Lega : « S’il y a dialogue, Lega est prête à retirer la plupart des amendements ». Vito (Fi) : “Dans ces conditions médiation impossible” – Désormais, l’objectif est clair : tout reporter et tenter d’enterrer définitivement la disposition. Là Ligue il se dit toujours prêt à arbitrer, même si tout changement implique de refaire la loi à zéro : « S’il y a dialogue, la Ligue est prête à retirer la plupart des amendements présentés au Zan Bill. Si, en revanche, le Parti démocrate continue de vouloir se battre, il détruira la loi et la protection des droits de milliers de personnes”, a-t-il déclaré. Maximilien Roméo, leader de la Ligue au Sénat. La réponse était Elio Vito, un député de Fi qui, en désaccord avec le groupe, soutient le projet de loi et qui a rejeté l’offre : « La Ligue sur le projet de loi Zan respecte la moyenne, après avoir demandé 170 auditions en Commission, présenté 700 amendements à la Chambre. dans ces conditions aucune médiation n’est possible. Le Zan Bill devient loi dès que possible », a-t-il déclaré. Pendant ce temps, dans l’après-midi, Matteo Salvini a rencontré une délégation de Libération Gay, une association proche du centre-droit qui a ouvert la possibilité de changements.

Le Parti démocrate a protesté toute la journée, notamment à partir des demandes de changements.» 672 amendements présentés par la Ligue sur le projet de loi Zan. Celles du dialogue et de la médiation, qui s’inspirent du Saint-Père », a tweeté le député dem Philippe Sensi. Et le sénateur aussi Monica Cirinna a déclaré : « 672 amendements de la Ligue seule. D’accord avec Orban ? Voici le dialogue souhaité par certains. Nous n’avons jamais eu de doutes. Il n’y a jamais eu de conditions politiques pour la médiation. Assez de tactique. Assez d’insultes à la dignité du peuple ddl Zan immédiatement et sans changements ». Alors que la discussion générale se poursuivait dans l’hémicycle, l’affrontement entre la Ligue et le Parti démocrate s’est poursuivi sur Twitter. La polémique a repris après un tweet de Claudio Borghi, un député de la Ligue, qui s’en est pris à des journalistes qui le contactent pour lui demander s’il a été vacciné et les invite à demander “un lgbt” s’il est “séropositif ou prendre une prophylaxie”. . A cette phrase le secrétaire dem a répondu Enrico Letta commentant : « Ceux avec qui nous devrions négocier et partager des normes contre l’homotransphobie… ».

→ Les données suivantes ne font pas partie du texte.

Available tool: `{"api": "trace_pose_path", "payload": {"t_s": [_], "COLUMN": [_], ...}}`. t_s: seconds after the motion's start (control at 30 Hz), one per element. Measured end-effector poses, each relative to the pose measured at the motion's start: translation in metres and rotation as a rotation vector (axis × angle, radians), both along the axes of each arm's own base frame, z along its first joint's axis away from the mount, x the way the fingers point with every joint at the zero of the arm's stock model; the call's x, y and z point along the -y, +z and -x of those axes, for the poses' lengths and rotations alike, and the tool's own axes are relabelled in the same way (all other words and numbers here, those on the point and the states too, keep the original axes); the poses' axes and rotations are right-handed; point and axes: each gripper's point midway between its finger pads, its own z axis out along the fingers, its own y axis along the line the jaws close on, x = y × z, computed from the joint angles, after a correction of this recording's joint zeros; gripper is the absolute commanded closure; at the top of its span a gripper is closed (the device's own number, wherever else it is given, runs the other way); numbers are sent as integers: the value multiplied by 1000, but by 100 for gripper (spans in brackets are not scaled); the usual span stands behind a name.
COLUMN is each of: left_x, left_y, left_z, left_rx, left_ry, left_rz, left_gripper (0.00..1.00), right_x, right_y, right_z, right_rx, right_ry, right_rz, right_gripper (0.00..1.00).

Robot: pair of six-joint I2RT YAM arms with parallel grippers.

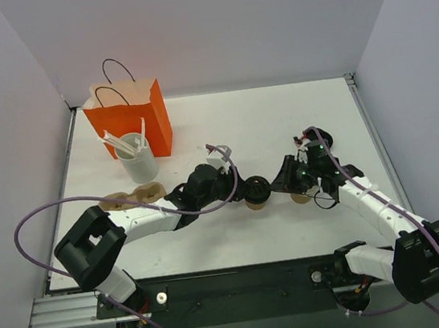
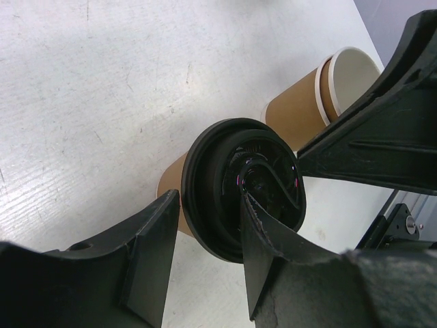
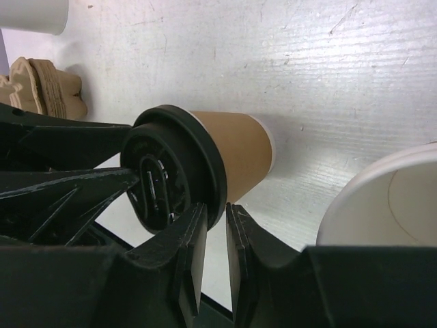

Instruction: Pack the takeout coffee

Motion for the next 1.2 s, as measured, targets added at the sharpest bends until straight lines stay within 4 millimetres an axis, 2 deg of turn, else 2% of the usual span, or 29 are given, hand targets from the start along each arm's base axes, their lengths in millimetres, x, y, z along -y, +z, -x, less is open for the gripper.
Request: {"api": "trace_pose_path", "payload": {"t_s": [0.2,0.3,0.67,1.2], "left_x": [4,5,6,7], "left_y": [0,0,0,-1], "left_z": [-1,-1,-2,-2], "left_rx": [9,12,18,19], "left_ry": [-18,-21,-26,-32], "left_rz": [-5,-4,-3,-2], "left_gripper": [51,51,51,51], "right_x": [4,7,4,3], "right_y": [26,29,6,-2], "right_z": [-11,-15,-18,-26], "right_rx": [53,68,-33,-28], "right_ry": [-3,-3,48,52], "right_rz": [1,7,-22,-26], "right_gripper": [80,80,80,82]}}
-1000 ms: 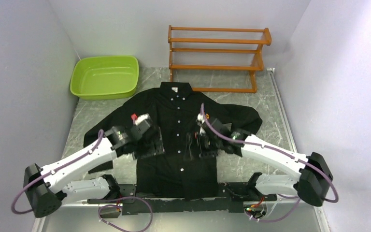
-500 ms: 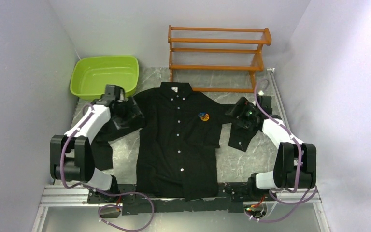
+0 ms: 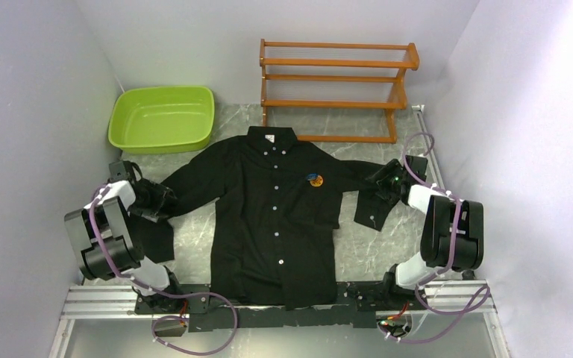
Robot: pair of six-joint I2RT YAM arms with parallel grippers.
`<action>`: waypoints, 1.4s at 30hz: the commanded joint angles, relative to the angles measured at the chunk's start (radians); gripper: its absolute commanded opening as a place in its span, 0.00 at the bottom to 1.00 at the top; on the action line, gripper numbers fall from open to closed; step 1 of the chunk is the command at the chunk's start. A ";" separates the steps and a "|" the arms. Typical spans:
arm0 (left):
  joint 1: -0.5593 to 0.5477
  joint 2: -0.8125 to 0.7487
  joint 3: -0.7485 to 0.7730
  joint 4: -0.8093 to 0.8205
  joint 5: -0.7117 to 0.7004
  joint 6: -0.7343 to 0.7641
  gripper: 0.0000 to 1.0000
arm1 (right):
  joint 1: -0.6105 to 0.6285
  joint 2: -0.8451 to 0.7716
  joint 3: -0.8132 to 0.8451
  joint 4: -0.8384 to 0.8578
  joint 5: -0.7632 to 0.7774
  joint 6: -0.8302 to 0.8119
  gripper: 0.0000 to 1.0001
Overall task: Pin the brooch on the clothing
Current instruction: Flatten out the clothes at the center of the board.
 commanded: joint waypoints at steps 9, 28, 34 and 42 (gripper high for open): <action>0.109 0.177 -0.047 0.105 -0.023 -0.110 0.14 | -0.175 0.064 -0.002 0.088 0.116 -0.021 0.00; 0.119 -0.052 -0.019 0.085 0.043 0.012 0.43 | -0.119 -0.145 0.049 0.063 0.080 -0.204 1.00; -0.062 -0.252 0.070 -0.022 0.018 0.152 0.74 | 0.200 -0.307 0.118 -0.083 0.292 -0.336 1.00; -0.447 -0.232 0.177 0.024 0.014 0.280 0.92 | 0.311 -0.135 0.267 -0.047 0.034 -0.397 1.00</action>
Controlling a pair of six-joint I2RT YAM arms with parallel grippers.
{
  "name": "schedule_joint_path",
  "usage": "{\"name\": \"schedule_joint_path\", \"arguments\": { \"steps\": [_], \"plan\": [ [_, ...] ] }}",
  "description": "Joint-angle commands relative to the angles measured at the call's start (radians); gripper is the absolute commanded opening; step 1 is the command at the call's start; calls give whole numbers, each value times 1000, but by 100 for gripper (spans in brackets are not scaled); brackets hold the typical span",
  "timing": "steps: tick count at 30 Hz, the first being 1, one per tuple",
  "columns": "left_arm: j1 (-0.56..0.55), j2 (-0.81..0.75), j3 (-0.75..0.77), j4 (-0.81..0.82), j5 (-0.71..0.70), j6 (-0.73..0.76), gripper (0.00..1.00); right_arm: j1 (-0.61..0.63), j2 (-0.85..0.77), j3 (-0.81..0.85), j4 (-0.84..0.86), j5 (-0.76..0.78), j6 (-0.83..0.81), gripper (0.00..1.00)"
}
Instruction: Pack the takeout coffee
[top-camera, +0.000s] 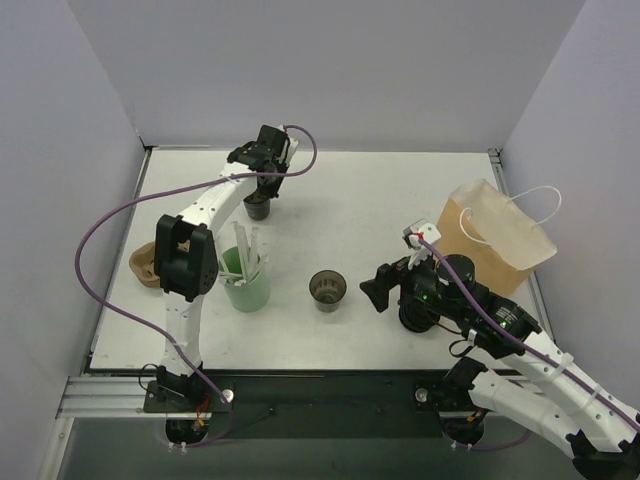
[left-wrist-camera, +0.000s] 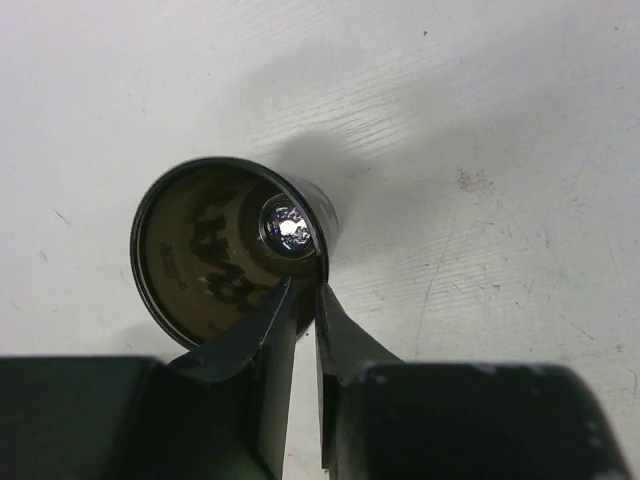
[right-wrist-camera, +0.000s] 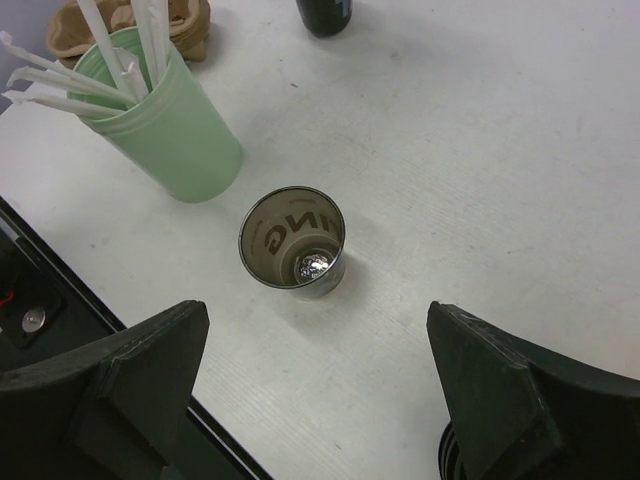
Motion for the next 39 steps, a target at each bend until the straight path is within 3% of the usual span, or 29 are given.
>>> {"name": "schedule_joint_path", "arguments": {
  "steps": [1, 9, 11, 15, 19, 24, 26, 31, 34, 39],
  "plan": [
    [6, 14, 62, 1, 9, -12, 25, 8, -16, 62, -83, 77, 24, 97],
    [2, -80, 116, -41, -7, -50, 41, 10, -39, 89, -215, 204, 86, 96],
    [-9, -144, 142, -67, 15, -60, 58, 7, -24, 112, -311, 289, 116, 95],
    [-24, -291, 89, -100, 155, -87, 68, 2, 30, 129, -434, 370, 132, 85],
    [-30, -565, -147, -52, 303, -161, 75, -28, 115, 111, -479, 375, 158, 63],
    [-61, -895, -536, 37, 433, -225, 87, -106, 217, 89, -481, 307, 193, 51],
    [-63, -1047, -617, 43, 453, -236, 89, -134, 255, 77, -462, 303, 196, 45],
    [-64, -1361, -854, 77, 475, -271, 90, -209, 327, 19, -419, 192, 185, 40],
    [-64, -1489, -921, 87, 470, -287, 90, -249, 329, 11, -410, 146, 175, 37],
    [-64, -1594, -978, 89, 538, -365, 90, -272, 370, 3, -407, 106, 181, 37]
  ]
}}
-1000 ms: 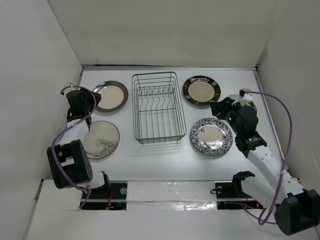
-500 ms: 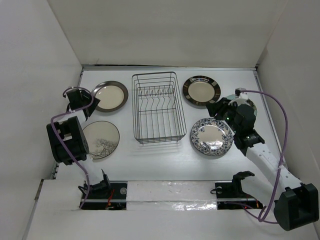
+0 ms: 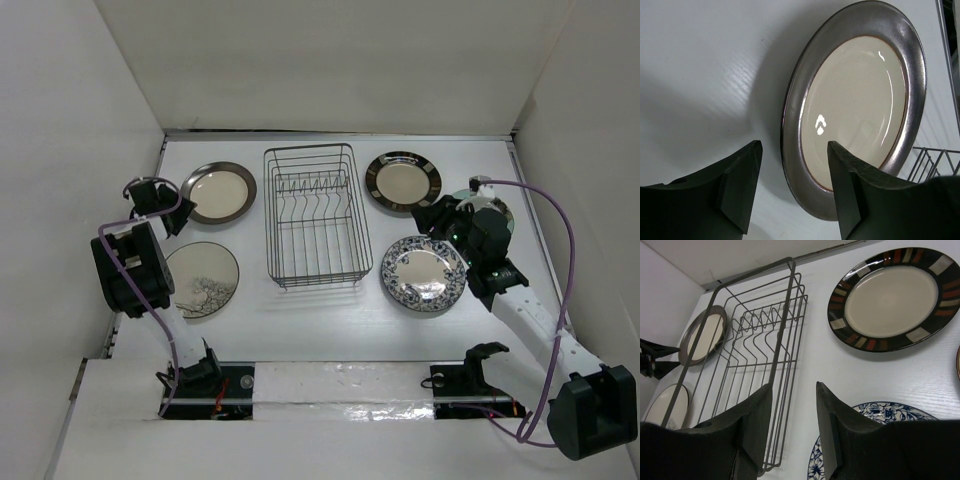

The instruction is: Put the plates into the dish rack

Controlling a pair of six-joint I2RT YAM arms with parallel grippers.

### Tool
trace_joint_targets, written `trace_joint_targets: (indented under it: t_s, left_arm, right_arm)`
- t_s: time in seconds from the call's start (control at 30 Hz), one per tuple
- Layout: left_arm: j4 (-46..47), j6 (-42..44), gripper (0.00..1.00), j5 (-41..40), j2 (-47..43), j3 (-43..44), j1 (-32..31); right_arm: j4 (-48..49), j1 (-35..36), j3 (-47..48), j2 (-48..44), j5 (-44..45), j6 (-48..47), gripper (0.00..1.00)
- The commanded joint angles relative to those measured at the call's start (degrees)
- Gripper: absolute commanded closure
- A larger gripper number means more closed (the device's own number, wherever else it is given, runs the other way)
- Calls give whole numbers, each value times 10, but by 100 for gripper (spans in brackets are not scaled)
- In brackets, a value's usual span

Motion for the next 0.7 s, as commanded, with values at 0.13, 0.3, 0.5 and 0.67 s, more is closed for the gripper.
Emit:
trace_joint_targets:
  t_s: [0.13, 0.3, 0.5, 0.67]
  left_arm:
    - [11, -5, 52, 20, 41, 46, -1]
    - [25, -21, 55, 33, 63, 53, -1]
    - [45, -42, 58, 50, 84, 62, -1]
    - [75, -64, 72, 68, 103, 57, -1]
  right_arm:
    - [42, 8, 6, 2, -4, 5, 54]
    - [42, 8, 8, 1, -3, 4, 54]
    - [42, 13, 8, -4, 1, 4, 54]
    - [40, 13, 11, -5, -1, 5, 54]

L’affrontement autour du texte Zan est toujours le même, celui qui est en scène au Palazzo Madama depuis des mois maintenant. Pd, M5s et LeU ils tirent directement sur la volonté de l’approuver alors qu’il a quitté la Chambre en novembre dernier. Lega, FdI pacte contre le texte demandent une médiation sur certaines questions. Allez l’Italie, bien qu’avec quelques voix internes contraires, il rejoint les deux partis de centre-droit. Italia viva et Autonomie, après avoir laissé une lance en reste aux côtés du Parti démocrate, ont défilé en considérant un texte partagé comme la clé de voûte pour approuver au moins une loi de compromis. L’alternative, préviennent les sénateurs Renzian, risque de n’être rien. Et ce n’est plus seulement une menace.